Multiple abnormal epigenetic alterations and aberrant immune signaling pathways, including the PD-1/PD-L1 pathway, have been implicated in the risk of progression to AML, which is approximately 30% in MDS. PD-1/PD-L1 are immune checkpoint molecules that have critical functions in the disease process.1
PD-1 is a receptor expressed on activated T cells, regulatory T cells (Tregs), and B cells that plays a crucial role in preventing immune overactivation. Understanding the complex interactions between PD-1 and its ligands PD-L1 and PD-L2 provides insights into potential strategies for cancer treatment interventions.1
In essence, when PD-1 interacts with PD-L1 and PD-L2 (primarily found on macrophages and dendritic cells) it undergoes intracellular phosphorylation, which disrupts downstream signaling pathways that ultimately lead to apoptosis of effector T cells and suppression of their proliferation and cytokine secretion.1
In MDS, tumors may exploit this protective mechanism of PD-1/PD-L1 signaling to establish an immunosuppressive tumor microenvironment, promoting cancer cell proliferation.
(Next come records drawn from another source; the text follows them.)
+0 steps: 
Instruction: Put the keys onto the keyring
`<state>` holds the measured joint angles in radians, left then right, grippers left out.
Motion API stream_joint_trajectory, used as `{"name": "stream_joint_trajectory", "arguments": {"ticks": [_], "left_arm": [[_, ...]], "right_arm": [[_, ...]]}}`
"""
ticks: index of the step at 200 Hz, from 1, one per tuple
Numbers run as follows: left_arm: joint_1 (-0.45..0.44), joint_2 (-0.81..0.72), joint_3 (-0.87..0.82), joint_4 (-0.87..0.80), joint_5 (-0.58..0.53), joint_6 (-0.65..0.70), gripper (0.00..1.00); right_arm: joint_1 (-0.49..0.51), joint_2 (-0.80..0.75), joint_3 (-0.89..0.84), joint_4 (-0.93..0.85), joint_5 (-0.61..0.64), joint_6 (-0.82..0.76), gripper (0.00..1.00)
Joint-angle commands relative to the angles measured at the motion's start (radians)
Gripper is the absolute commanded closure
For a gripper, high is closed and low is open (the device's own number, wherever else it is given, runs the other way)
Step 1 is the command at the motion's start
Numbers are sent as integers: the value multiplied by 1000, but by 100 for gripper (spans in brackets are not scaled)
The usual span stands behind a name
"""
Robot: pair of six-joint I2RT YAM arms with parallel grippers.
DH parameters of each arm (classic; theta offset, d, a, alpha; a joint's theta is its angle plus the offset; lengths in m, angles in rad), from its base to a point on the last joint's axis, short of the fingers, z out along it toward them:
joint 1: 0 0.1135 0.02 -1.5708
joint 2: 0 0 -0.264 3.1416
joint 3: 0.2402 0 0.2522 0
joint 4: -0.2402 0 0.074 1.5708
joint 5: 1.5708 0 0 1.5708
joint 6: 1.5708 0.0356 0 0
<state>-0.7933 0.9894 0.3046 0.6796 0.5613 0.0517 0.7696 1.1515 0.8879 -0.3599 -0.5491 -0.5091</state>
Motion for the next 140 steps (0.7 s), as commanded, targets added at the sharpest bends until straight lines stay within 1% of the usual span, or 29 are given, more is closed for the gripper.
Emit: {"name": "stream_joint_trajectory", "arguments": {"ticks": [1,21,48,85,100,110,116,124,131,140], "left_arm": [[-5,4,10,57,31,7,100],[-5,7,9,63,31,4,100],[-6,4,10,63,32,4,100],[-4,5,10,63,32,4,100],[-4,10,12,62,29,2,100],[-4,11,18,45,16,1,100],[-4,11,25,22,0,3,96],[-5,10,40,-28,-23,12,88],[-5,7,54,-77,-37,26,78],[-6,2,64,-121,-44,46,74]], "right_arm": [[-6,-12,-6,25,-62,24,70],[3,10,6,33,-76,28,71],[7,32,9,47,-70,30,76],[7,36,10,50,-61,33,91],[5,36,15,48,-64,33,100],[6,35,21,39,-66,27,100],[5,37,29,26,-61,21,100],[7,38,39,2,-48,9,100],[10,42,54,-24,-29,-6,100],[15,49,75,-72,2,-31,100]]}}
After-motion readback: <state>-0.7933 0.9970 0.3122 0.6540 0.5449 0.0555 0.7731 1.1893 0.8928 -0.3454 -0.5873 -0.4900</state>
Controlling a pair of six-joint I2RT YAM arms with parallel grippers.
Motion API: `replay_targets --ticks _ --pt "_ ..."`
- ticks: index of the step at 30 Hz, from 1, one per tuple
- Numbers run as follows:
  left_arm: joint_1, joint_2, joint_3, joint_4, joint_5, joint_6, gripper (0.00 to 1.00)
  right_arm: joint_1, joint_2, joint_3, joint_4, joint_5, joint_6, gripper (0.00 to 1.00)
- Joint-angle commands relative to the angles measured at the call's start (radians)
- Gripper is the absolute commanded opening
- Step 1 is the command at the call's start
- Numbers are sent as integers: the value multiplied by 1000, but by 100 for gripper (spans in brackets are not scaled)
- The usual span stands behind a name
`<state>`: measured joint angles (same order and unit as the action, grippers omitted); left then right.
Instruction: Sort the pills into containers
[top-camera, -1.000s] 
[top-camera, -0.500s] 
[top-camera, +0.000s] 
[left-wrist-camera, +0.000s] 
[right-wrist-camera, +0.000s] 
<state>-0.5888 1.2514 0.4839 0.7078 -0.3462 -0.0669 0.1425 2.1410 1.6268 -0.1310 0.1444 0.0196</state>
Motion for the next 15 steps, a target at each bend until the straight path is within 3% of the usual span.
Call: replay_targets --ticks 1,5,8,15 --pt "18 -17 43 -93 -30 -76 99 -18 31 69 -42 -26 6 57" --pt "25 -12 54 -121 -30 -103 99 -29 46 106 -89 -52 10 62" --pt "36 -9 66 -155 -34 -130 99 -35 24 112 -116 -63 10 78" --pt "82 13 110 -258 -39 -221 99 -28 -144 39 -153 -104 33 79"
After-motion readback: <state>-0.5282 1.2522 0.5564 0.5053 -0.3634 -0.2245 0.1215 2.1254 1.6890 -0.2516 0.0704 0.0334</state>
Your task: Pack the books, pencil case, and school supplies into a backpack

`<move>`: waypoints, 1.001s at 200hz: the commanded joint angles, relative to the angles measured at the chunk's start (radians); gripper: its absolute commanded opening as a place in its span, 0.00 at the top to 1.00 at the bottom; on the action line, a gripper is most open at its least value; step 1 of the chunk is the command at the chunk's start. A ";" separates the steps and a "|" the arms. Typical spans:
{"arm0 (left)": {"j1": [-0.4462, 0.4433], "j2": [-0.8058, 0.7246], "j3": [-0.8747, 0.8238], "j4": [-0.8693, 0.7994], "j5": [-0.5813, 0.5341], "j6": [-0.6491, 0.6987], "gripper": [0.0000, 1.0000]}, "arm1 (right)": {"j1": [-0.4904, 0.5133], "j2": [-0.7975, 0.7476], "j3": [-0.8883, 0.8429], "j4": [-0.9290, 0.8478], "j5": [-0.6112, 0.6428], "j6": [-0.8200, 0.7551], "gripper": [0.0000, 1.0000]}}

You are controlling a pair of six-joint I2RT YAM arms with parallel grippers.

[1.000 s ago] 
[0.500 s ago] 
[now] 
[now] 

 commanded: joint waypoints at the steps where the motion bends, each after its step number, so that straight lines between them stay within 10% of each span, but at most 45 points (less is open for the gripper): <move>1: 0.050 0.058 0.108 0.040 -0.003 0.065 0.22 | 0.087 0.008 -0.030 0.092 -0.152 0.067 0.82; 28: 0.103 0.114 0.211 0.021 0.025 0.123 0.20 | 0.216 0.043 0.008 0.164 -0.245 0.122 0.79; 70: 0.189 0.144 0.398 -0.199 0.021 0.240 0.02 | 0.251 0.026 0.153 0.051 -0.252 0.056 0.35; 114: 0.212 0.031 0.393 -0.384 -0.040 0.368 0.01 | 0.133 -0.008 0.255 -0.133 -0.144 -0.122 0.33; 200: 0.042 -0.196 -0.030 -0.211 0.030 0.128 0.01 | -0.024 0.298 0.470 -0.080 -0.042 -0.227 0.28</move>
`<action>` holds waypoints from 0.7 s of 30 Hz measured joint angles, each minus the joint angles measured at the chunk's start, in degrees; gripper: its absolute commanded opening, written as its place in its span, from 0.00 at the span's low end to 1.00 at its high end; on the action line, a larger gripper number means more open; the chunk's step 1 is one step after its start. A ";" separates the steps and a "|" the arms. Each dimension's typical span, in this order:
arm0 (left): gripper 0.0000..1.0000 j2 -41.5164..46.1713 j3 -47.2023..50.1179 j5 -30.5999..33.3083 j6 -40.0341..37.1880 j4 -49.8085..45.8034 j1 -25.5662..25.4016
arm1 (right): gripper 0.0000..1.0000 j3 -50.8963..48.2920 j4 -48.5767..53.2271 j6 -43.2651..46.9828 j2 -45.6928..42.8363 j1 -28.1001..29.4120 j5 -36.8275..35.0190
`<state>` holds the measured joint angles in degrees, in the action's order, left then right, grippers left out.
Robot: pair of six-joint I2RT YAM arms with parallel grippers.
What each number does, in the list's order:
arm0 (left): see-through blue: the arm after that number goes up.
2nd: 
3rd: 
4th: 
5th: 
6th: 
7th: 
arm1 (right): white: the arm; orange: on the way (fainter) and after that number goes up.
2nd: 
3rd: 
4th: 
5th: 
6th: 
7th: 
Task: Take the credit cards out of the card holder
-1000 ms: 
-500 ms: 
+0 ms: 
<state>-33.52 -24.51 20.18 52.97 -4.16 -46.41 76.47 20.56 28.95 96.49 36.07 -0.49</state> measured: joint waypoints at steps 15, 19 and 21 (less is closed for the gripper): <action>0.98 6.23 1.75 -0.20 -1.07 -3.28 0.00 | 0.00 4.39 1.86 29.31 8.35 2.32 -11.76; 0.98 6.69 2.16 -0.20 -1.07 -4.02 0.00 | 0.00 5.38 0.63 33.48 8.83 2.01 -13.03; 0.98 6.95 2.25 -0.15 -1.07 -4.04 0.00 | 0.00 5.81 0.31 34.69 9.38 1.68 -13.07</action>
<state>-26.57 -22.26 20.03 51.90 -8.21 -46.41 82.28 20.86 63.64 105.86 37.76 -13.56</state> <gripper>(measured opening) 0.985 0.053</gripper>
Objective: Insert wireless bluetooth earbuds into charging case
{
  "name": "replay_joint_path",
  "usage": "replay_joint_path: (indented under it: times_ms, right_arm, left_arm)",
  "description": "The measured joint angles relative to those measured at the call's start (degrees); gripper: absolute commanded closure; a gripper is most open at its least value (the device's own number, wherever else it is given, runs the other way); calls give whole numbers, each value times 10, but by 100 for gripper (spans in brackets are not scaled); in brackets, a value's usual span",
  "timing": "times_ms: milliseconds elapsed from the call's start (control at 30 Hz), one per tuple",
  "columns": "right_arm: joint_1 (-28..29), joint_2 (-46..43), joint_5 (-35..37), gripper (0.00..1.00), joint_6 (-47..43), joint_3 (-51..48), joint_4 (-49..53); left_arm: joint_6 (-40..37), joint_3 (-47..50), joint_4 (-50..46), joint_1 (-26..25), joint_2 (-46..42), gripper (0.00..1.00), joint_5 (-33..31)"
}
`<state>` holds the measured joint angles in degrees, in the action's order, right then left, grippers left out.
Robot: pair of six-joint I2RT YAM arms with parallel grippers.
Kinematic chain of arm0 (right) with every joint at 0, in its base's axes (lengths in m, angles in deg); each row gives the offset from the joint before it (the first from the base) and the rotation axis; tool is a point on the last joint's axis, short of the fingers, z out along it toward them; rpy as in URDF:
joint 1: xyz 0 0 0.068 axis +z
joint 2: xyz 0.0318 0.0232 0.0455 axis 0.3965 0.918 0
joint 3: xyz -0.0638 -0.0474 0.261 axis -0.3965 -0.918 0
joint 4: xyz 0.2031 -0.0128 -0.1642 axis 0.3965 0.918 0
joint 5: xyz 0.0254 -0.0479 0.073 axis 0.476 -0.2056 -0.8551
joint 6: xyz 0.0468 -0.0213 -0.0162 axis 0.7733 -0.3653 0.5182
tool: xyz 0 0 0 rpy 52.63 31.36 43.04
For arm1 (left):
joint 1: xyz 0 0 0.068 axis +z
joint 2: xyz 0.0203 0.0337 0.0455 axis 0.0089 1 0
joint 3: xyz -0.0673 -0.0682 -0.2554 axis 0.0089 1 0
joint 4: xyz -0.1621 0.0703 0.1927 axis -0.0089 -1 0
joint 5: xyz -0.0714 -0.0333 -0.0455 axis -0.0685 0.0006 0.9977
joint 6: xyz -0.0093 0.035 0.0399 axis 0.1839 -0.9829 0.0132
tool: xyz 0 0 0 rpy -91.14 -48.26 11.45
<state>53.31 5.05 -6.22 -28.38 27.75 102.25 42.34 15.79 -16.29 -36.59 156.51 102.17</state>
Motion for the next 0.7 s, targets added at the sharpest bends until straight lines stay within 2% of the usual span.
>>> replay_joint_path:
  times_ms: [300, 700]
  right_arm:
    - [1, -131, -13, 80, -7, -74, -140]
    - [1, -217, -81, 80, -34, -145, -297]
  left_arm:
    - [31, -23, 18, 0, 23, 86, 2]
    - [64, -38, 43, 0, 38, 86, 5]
The binding of PD-1 to PD-L1 results in various mechanisms that favor tumor evasion, including inhibiting effector T cell function, inducing proliferation in Tregs, protecting tumor cells from apoptosis and T cell-mediated killing, and promoting tumor growth through reverse signaling that enhances glycolytic metabolism via the Akt/mTOR pathway in PD-L1+ tumor cells.1
Read more about the treatment of MDS
A phase 1b clinical trial using the PD-1 inhibitor pembrolizumab in 28 patients with International Prognostic Scoring System (IPSS) scores ranging from intermediate 1 to high was conducted to determine the safety and objective response rate to treatment with this agent. Results were positive but somewhat underwhelming, with a partial response observed in 1 patient (3%), complete marrow response in 3 patients (11%), and stable disease in 14 patients (52%). Disease progression occurred in 9 patients (33%) and no patients underwent complete remission.2
Researchers speculate that better results may be achievable in combination with other MDS therapies, particularly hypomethylating agents (HMAs) such as azacitidine. Currently, a phase 2 trial is being conducted at the MD Anderson Cancer Center in Houston, Texas, to assess the safety and clinical activity of azacitidine and pembrolizumab in 40 patients with higher-risk MDS. It is expected to be completed in November 2023.3
Optimism about combination therapy with another agent is not purely speculative, as clinical trials combining checkpoint inhibitors with or without an HMA have been conducted. For instance, nivolumab, an anti-PD-1 monoclonal antibody, has been studied in MDS as monotherapy and in combination with ipilimumab or azacitidine in a phase 2 trial. Results demonstrated no response with nivolumab alone and a 30% response rate with ipilimumab alone. When nivolumab was combined with azacitidine, response rates increased to 80%—suggesting that the drugs likely work synergistically.4
There is a call for more research to be done in larger cohorts to thoroughly investigate the feasibility and efficacy of such immunotherapeutic strategies.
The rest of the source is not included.